Data excerpts
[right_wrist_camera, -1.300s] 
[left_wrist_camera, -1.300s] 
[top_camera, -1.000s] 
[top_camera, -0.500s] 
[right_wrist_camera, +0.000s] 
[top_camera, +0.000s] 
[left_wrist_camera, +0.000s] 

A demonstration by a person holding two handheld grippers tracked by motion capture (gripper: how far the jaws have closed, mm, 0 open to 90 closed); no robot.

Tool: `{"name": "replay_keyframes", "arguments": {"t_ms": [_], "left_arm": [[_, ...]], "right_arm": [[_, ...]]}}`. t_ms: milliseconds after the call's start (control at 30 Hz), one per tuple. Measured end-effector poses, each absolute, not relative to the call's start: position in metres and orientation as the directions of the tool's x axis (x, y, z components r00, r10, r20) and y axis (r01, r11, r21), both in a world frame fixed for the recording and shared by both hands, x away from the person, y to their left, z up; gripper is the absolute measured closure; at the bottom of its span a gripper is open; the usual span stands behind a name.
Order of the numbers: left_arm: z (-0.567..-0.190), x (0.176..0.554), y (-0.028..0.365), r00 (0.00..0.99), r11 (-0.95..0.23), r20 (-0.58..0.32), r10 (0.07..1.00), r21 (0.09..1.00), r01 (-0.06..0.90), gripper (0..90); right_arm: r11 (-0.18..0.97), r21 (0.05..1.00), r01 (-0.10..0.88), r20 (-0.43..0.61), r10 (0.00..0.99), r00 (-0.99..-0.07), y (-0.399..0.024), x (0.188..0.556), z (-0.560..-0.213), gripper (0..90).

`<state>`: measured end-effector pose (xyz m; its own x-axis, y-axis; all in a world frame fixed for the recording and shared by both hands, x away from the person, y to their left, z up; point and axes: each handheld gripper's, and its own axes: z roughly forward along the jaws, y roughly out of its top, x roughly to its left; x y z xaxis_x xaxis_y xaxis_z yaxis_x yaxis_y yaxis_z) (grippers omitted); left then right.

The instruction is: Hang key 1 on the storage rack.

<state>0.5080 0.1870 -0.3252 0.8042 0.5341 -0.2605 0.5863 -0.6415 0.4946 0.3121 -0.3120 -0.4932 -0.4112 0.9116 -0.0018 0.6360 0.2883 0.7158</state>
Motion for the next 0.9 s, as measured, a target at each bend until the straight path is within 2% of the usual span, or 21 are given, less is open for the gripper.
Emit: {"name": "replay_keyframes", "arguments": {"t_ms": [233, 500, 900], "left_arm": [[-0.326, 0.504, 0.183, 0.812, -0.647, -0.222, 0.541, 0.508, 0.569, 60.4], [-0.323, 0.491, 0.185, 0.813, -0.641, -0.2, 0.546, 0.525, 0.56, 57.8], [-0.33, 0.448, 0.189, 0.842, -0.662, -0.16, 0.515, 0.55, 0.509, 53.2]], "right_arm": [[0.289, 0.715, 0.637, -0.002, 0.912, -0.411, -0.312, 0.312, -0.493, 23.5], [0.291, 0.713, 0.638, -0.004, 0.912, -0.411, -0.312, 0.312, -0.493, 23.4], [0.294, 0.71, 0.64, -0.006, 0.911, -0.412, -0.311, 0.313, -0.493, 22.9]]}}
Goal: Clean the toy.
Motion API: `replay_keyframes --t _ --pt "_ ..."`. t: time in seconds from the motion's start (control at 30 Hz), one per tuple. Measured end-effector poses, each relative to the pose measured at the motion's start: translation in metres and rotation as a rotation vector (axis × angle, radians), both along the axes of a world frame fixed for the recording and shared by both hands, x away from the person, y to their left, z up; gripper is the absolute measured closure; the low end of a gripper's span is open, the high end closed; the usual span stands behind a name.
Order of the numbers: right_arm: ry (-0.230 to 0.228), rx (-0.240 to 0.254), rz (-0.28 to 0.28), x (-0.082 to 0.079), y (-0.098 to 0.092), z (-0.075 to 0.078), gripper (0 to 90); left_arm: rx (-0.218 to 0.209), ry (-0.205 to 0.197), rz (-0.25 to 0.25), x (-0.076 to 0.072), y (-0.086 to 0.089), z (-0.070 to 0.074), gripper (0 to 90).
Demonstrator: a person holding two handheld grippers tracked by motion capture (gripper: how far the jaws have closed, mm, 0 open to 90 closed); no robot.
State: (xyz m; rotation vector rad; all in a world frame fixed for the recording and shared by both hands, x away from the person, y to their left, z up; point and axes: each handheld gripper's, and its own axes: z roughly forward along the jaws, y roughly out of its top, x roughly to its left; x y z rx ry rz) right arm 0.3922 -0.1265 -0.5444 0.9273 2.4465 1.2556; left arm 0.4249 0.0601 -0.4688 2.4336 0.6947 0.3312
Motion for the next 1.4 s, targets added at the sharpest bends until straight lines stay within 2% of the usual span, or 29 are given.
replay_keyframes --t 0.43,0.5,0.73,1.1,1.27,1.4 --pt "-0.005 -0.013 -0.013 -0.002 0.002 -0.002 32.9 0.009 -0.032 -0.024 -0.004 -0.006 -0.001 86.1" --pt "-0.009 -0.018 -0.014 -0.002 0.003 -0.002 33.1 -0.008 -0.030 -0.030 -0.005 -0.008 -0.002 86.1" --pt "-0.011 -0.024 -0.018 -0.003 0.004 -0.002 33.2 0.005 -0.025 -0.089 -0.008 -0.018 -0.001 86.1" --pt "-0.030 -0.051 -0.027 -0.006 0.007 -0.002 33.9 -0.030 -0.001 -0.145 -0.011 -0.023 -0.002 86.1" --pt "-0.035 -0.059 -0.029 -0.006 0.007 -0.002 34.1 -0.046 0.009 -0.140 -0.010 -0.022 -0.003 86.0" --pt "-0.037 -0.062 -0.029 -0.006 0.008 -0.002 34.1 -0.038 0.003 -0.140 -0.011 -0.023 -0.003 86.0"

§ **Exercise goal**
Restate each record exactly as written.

§ **Response**
[right_wrist_camera, -1.300s] 
[left_wrist_camera, -1.300s] 
[top_camera, -1.000s] 
[top_camera, -0.500s] 
[right_wrist_camera, +0.000s] 
[top_camera, +0.000s] 
[left_wrist_camera, +0.000s] 

A demonstration by a person holding two handheld grippers tracked by motion capture (gripper: how far the jaws have closed, mm, 0 open to 90 closed); no robot.

Tool: `{"name": "replay_keyframes", "arguments": {"t_ms": [_], "left_arm": [[_, ...]], "right_arm": [[_, ...]]}}`. t_ms: milliseconds after the call's start (control at 30 Hz), one per tuple. Measured end-effector poses, each absolute, not relative to the call's start: position in metres and orientation as the directions of the tool's x axis (x, y, z components r00, r10, r20) and y axis (r01, r11, r21), both in a world frame fixed for the recording and shared by both hands, x away from the person, y to their left, z up; gripper is the absolute measured closure; at the bottom of its span a gripper is open; the usual span stands behind a name.
Order of the numbers: left_arm: z (-0.567..-0.190), x (0.176..0.554), y (-0.028..0.365), r00 (0.00..0.99), r11 (-0.95..0.23), r20 (-0.58..0.32), r10 (0.07..1.00), r21 (0.09..1.00), r01 (-0.06..0.90), gripper (0..90); right_arm: r11 (-0.18..0.97), r21 (0.05..1.00), r01 (-0.10..0.88), r20 (-0.43..0.61), r10 (0.00..0.99), r00 (-0.99..-0.07), y (-0.399..0.024), x (0.188..0.556), z (-0.560..-0.213), gripper (0..90).

`<state>`: measured end-effector pose (xyz m; its own x-axis, y-axis; all in a world frame fixed for the recording and shared by both hands, x away from the person, y to their left, z up; point and axes: each handheld gripper's, and its own axes: z roughly forward along the jaws, y roughly out of its top, x roughly to its left; x y z xaxis_x xaxis_y xaxis_z yaxis_x yaxis_y yaxis_z) (grippers omitted); left then right.

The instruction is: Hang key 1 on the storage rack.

<state>0.5080 0.1870 -0.3252 0.8042 0.5341 -0.2605 0.5863 -0.6415 0.4946 0.3121 -0.3120 -0.4932 -0.4112 0.9116 -0.0018 0.6360 0.2883 0.7158</state>
Motion for the next 0.9 s, as measured, a target at each bend until the straight path is within 2% of the usual span, or 21 are given, less is open for the gripper.
Emit: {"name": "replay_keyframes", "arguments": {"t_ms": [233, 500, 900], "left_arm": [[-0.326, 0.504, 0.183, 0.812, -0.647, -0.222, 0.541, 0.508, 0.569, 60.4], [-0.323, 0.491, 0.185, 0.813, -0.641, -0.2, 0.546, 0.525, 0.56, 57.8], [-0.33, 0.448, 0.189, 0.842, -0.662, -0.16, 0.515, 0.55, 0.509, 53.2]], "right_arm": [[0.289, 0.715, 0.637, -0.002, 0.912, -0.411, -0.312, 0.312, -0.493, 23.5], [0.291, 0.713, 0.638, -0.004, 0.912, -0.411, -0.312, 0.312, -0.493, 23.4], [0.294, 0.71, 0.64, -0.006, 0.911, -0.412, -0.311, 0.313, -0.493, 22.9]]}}
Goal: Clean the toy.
Motion API: `replay_keyframes --t _ --pt "_ ..."`. t: time in seconds from the motion's start (control at 30 Hz), one per tuple. Measured end-effector poses, each relative to the pose measured at the motion's start: translation in metres and rotation as a rotation vector (axis × angle, radians), both along the axes of a world frame fixed for the recording and shared by both hands, x away from the person, y to their left, z up; gripper is the absolute measured closure; the low end of a gripper's span is open, the high end closed; the usual span stands behind a name.
Order of the numbers: right_arm: ry (-0.230 to 0.228), rx (-0.240 to 0.254), rz (-0.28 to 0.28), x (-0.082 to 0.079), y (-0.098 to 0.092), z (-0.075 to 0.078), gripper (0 to 90); left_arm: rx (-0.218 to 0.209), ry (-0.205 to 0.197), rz (-0.25 to 0.25), x (-0.076 to 0.072), y (-0.086 to 0.089), z (-0.070 to 0.074), gripper (0 to 90).
Demonstrator: a person holding two handheld grippers tracked by motion capture (gripper: how far the jaws have closed, mm, 0 open to 90 closed); no robot.
State: (xyz m; rotation vector rad; all in a world frame fixed for the recording and shared by both hands, x away from the person, y to their left, z up; point and axes: each handheld gripper's, and its own axes: z roughly forward along the jaws, y roughly out of its top, x roughly to its left; x y z rx ry rz) right arm 0.3922 -0.1265 -0.5444 0.9273 2.4465 1.2556; left arm 0.4249 0.0601 -0.4688 2.4336 0.6947 0.3312
Motion for the next 1.4 s, targets added at the sharpest bends until straight lines stay within 2% of the usual span, or 29 are given.
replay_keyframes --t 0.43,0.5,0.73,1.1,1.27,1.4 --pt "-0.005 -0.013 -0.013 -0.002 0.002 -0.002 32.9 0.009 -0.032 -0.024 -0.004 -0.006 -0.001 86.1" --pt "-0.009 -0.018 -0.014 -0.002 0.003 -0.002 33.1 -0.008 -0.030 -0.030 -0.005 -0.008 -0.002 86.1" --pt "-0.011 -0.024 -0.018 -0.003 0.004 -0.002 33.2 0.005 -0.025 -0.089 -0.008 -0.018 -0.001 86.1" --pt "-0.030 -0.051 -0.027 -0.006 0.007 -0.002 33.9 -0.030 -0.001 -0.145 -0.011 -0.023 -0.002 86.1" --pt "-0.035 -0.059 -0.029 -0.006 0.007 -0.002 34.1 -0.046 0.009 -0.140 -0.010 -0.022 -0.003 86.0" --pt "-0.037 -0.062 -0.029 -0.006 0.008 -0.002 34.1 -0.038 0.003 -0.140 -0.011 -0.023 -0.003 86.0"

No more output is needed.